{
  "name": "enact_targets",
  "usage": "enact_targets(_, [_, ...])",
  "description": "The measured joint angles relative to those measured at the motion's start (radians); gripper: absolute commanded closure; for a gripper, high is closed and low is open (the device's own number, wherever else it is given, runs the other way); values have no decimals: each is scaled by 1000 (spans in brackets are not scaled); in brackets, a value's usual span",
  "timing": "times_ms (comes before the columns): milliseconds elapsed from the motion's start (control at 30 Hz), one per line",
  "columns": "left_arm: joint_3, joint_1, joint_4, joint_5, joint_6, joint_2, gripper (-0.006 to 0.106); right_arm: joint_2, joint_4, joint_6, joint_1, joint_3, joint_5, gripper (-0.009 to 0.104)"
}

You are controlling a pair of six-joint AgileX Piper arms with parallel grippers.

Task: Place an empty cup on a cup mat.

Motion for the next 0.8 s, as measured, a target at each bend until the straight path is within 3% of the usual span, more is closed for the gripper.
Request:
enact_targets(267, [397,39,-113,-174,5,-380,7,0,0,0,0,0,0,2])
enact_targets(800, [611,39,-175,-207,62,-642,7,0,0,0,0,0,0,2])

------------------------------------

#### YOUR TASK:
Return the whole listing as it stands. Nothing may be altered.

#### FINISHED TASK:
{
  "name": "enact_targets",
  "usage": "enact_targets(_, [_, ...])",
  "description": "The measured joint angles relative to those measured at the motion's start (radians); gripper: absolute commanded closure; for a gripper, high is closed and low is open (the device's own number, wherever else it is given, runs the other way); values have no decimals: each is scaled by 1000 (spans in brackets are not scaled); in brackets, a value's usual span",
  "timing": "times_ms (comes before the columns): milliseconds elapsed from the motion's start (control at 30 Hz), one per line",
  "columns": "left_arm: joint_3, joint_1, joint_4, joint_5, joint_6, joint_2, gripper (-0.006 to 0.106); right_arm: joint_2, joint_4, joint_6, joint_1, joint_3, joint_5, gripper (-0.009 to 0.104)"
}

You are controlling a pair of six-joint AgileX Piper arms with parallel grippers.

Task: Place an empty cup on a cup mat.

Motion for the next 0.8 s, as measured, a target at each bend until the straight path is within 3% of the usual span, more is closed for the gripper.
Request:
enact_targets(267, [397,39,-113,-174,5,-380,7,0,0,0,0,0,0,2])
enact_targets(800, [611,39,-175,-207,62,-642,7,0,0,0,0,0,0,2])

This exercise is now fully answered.